The problem
With both ends included, repeat exactly the lines of the entries below from the one containing "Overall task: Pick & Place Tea" down to the one containing "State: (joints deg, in", and no others.

════

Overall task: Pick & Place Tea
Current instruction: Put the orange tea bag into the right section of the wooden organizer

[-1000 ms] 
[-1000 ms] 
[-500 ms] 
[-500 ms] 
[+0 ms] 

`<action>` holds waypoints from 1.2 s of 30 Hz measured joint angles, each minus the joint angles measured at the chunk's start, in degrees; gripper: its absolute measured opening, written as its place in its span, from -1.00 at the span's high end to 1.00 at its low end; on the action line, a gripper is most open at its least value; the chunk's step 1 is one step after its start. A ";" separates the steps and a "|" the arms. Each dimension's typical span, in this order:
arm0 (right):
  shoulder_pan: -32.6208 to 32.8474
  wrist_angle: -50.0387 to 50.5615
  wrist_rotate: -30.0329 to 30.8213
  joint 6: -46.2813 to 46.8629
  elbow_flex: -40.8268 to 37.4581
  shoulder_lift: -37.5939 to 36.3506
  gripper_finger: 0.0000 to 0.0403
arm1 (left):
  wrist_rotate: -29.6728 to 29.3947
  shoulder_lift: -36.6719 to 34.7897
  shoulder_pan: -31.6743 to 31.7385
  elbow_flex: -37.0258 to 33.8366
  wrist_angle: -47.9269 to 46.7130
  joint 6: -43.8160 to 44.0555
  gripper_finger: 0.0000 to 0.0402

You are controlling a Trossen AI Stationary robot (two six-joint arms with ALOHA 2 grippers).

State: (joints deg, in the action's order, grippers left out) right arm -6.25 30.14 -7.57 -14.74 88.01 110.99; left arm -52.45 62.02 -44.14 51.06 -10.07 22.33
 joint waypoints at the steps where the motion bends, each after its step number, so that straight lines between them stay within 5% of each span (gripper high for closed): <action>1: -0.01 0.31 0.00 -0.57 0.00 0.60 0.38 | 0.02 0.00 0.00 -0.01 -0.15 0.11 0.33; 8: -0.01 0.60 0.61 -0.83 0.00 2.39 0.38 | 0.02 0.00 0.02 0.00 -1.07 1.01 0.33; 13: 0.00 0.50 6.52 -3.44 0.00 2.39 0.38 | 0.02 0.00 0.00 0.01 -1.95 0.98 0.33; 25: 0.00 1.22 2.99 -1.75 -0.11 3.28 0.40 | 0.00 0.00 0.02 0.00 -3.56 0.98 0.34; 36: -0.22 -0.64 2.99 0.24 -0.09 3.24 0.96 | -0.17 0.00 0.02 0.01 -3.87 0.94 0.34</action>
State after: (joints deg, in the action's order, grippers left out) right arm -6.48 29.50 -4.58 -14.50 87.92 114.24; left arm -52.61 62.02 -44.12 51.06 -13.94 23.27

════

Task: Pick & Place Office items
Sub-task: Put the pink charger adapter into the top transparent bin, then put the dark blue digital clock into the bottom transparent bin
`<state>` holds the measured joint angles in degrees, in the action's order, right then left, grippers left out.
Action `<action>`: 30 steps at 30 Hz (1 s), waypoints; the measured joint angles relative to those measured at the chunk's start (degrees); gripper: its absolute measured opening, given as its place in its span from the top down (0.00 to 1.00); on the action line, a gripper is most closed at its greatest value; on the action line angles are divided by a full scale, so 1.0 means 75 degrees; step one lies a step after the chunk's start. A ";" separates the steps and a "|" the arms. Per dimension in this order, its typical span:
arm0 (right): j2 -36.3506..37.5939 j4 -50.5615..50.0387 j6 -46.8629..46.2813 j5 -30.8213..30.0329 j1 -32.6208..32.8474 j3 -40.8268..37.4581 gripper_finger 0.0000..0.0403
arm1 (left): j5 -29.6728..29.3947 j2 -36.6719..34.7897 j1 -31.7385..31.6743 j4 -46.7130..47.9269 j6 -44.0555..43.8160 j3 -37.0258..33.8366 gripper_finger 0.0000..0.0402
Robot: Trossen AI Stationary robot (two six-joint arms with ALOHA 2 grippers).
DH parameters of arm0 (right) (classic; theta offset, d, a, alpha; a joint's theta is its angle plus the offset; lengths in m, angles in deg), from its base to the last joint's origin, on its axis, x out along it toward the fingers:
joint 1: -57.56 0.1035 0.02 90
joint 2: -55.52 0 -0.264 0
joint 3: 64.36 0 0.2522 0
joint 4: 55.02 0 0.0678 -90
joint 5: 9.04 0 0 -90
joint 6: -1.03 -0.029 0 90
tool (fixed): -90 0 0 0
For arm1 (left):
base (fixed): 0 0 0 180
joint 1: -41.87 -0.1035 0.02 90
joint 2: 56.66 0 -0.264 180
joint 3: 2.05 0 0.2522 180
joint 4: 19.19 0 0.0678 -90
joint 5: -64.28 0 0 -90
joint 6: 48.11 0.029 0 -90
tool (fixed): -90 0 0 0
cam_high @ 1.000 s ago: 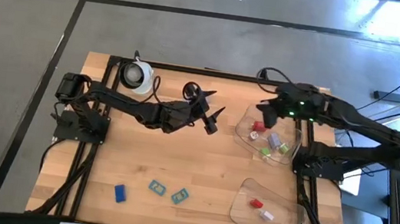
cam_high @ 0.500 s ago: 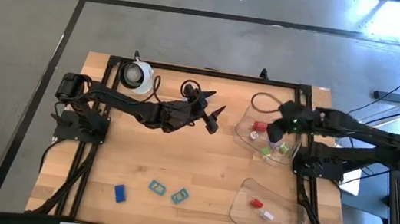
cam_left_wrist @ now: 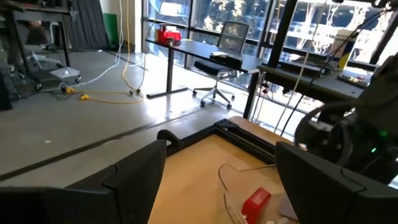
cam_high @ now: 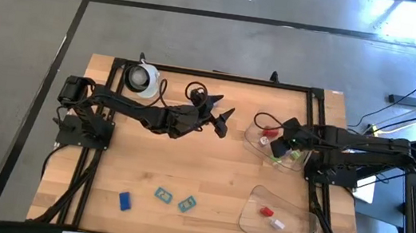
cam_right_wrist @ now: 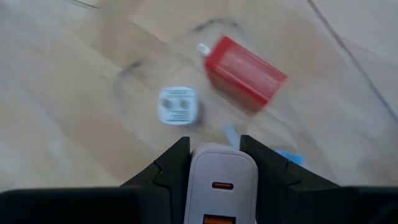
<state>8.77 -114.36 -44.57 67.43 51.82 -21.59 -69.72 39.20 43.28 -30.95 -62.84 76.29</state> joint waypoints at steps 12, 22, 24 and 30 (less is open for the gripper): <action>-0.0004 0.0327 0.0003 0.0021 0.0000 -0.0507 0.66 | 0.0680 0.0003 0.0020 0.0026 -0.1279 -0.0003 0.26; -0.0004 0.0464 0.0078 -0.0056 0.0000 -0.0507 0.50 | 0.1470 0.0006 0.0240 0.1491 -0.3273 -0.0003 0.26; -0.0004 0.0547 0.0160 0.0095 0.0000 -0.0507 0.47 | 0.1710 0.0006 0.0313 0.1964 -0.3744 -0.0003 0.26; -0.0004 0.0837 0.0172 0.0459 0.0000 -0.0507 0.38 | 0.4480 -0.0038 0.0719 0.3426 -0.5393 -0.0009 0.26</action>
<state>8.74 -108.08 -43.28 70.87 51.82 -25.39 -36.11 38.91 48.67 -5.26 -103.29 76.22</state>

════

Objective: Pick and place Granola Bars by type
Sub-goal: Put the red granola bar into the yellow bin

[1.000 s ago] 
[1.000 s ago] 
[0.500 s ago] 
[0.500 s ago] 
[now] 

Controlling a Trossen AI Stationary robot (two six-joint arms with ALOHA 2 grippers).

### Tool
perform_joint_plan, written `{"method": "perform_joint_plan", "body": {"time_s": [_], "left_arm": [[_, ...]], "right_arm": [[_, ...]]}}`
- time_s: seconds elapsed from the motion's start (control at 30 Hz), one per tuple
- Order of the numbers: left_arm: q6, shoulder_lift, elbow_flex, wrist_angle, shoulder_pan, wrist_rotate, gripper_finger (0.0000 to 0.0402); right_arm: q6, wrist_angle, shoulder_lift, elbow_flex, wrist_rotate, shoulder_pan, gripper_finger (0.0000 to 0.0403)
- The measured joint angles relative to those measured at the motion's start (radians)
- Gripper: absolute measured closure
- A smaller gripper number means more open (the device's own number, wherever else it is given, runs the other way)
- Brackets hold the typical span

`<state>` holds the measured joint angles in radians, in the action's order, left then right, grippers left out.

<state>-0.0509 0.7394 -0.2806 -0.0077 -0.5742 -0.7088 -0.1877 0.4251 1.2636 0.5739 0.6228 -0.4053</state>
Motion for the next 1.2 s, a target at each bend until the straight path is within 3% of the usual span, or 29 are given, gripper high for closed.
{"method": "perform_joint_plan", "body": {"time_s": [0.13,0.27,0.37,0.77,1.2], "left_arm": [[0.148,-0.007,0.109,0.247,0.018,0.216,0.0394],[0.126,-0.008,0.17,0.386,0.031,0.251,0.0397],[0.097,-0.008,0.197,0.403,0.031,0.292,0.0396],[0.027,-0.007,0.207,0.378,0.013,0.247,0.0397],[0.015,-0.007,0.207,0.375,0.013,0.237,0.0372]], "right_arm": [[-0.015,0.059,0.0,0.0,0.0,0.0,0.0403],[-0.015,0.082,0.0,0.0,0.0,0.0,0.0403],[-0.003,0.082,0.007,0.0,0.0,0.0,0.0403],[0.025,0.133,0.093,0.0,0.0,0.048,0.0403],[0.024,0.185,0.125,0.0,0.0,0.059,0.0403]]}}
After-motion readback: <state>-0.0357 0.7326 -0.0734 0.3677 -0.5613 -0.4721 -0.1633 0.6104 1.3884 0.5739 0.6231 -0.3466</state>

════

Solution to this problem
Overall task: Pick & Place Tea
Current instruction: Put the orange tea bag into the right section of the wooden organizer

[-1000 ms] 
[-1000 ms] 
[-500 ms] 
[-500 ms] 
[+0 ms] 

`<action>` holds waypoints from 1.2 s of 30 Hz measured joint angles, each minus the joint angles measured at the chunk's start, in degrees; gripper: its absolute measured opening, written as its place in its span, from -1.00 at the span's high end to 1.00 at its low end; on the action line, a gripper is most open at its least value; the chunk's step 1 is one step after its start. A ";" separates the steps and a "|" the arms. Each dimension's typical span, in this order:
arm0 (right):
  shoulder_pan: -32.6208 to 32.8474
  wrist_angle: -50.0387 to 50.5615
  wrist_rotate: -30.0329 to 30.8213
  joint 6: -46.2813 to 46.8629
  elbow_flex: -40.8268 to 37.4581
  shoulder_lift: -37.5939 to 36.3506
  gripper_finger: 0.0000 to 0.0403
arm1 (left):
  wrist_rotate: -29.6728 to 29.3947
  shoulder_lift: -36.6719 to 34.7897
  shoulder_pan: -31.6743 to 31.7385
  elbow_flex: -37.0258 to 33.8366
  wrist_angle: -47.9269 to 46.7130
  joint 6: -43.8160 to 44.0555
  gripper_finger: 0.0000 to 0.0402

You are controlling a Trossen AI Stationary robot (two six-joint arms with ALOHA 2 grippers).

State: (joints deg, in the action's order, grippers left out) right arm -6.25 30.14 -7.57 -14.74 88.01 110.99; left arm -52.45 62.02 -44.14 51.06 -10.07 22.33

The output is complete as shown.